Quando la fede si colora

21/10/08

Aspettando Inter-Anorthosis Famagusta

Terza giornata di Champions League per il girone B e terzo incontro per l’Inter che al Meazza di San Siro alle ore 20,45 ospita la squadra dell’Anorthosis Famagusta, formazione cipriota; Mourinho ha convocato i seguenti 20 giocatori:

Portieri: 1 Francesco Toldo, 12 Julio Cesar, 22 Paolo Orlandoni.

Difensori: 2 Ivan Ramiro Cordoba, 13 Maicon, 16 Nicolas Burdisso, 23 Marco Materazzi, 26 Cristian Chivu, 39 Davide Santon.

Centrocampisti: 4 Javier Zanetti, 5 Dejan Stankovic, 19 Esteban Cambiasso, 20 Sulley Muntari, 33 Amantino Mancini, 36 Francesco Bolzoni, 77 Ricardo Quaresma.

Attaccanti: 8 Zlatan Ibrahimovic, 9 Julio Ricardo Cruz, 10 Adriano, 45 Mario Balotelli.

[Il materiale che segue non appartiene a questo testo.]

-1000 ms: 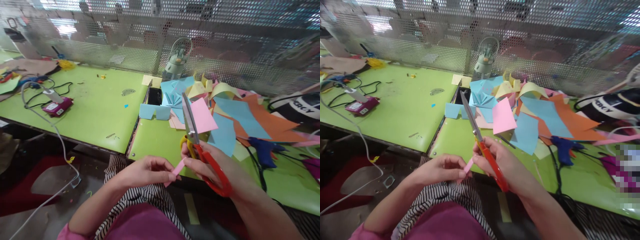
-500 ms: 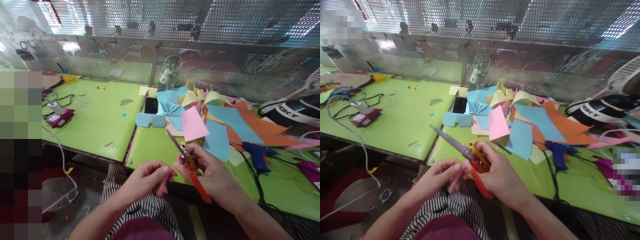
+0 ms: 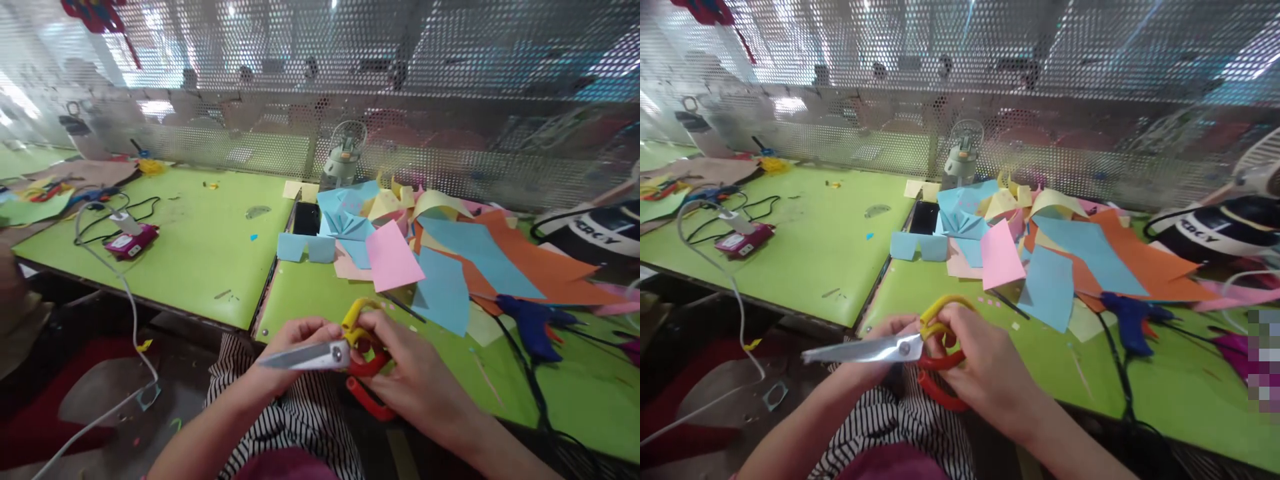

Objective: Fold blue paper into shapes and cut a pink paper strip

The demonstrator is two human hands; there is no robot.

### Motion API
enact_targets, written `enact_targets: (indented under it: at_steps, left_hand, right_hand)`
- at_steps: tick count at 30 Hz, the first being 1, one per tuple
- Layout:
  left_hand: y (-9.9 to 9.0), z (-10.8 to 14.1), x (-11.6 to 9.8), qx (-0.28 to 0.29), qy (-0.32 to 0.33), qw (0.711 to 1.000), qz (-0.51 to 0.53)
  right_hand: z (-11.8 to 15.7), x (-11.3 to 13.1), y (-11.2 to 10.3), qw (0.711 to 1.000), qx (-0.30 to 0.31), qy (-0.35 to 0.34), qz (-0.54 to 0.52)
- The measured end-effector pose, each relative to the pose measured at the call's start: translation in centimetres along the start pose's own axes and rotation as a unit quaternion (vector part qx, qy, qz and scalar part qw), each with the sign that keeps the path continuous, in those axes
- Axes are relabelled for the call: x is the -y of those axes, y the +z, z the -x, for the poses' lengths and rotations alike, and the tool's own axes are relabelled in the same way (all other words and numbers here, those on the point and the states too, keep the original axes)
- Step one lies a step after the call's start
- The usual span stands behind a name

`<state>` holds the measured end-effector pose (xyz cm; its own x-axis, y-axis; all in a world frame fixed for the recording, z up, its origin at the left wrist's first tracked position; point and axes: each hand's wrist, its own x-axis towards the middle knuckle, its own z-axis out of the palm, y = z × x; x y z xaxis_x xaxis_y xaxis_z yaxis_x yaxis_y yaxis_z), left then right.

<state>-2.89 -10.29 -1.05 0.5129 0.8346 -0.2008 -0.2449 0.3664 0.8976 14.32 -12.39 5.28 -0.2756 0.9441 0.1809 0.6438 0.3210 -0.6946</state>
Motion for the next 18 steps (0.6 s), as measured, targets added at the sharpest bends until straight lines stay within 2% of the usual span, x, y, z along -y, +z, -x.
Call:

Si tratta di uno scontro al vertice, a sorpresa la compagine cipriota comanda il girone a pari punti con i nerazzurri, in virtù del pareggio a Brema e della vittoria contro i greci in casa.
Ricapitolando la classifica, Inter e Anorthosis 4 punti, Werder Brema 2 e Panathinaikos 0 punti.
Dopo l’ubriacante ed esaltante vittoria di Roma per 4-0 bisogna innanzitutto azzerare la testa, quella partita ormai è acqua passata, non bisogna rimirarsi in quell’incontro e preparare al meglio la nuova sfida.
Detto questo aggiorniamo la solita lista degli indisponibili: Maxwell, Jimenez (questi primi due sembra siano giunti al termine dell’infortunio ed ormai prossimi al rientro in squadra a tempo pieno), Vieira, e Figo infortunati; Samuel, Rivas, Dacourt, Obinna e Crespo non in lista Champions.
A dispetto di quello che si dice e pensa riguardo ai ciprioti che notoriamente passano per scarsi e tecnicamente meno dotati, pare che questa squadra giochi abbastanza bene (non per nulla ha 4 punti); forse questo può essere il nostro punto di forza, dal momento che specie a Milano, con le squadre chiuse in difesa, fatichiamo a trovare i giusti spazi per andare in gol, staremo a vedere, se effettivamente giocheranno a viso aperto.
Comunque sia, dopo il mezzo passo falso nell’ultimo incontro contro il Werder Brema (1-1), tra l’altro proprio in casa, esiste solo un risultato accettabile: la vittoria (che poi sia sofferta, risicata, o quant’altro, poco importa!), anche senza esagerare come a Roma.
Per questo Mourinho (ormai è diventato quasi un gioco arrivare ad indovinare gli undici iniziali che il tecnico portoghese schiererà) potrebbe optare per la seguente formazione: Toldo in porta (l’unico sicuro, ufficialmente annunciato da “Mou”), difesa e centrocampo confermati dall’ultima partita (sarebbero proprio una sorpresa) con Maicon, Cordoba, Chivu e Zanetti dietro, Stankovic Cambiasso e Muntari in mezzo… e davanti Ibrahimovic (neanche a dirlo), Adriano (a caldo dopo Roma-Inter Mourinho annunciò l’impiego di quest’ultimi due nella sfida con l’ Anorthosis, vediamo se bleffava o era serio) e Mancini.
Chi vivrà…vedrà, io a costo di sembrare ripetitivo, mi auguro ancora una volta l’impiego dal primo minuto (quantomeno nelle gare interne) di Cruz come centravanti al posto di Adriano, però l’allenatore fino a prova contraria è ancora lui e saprà (?!?) sicuramente quello che fa.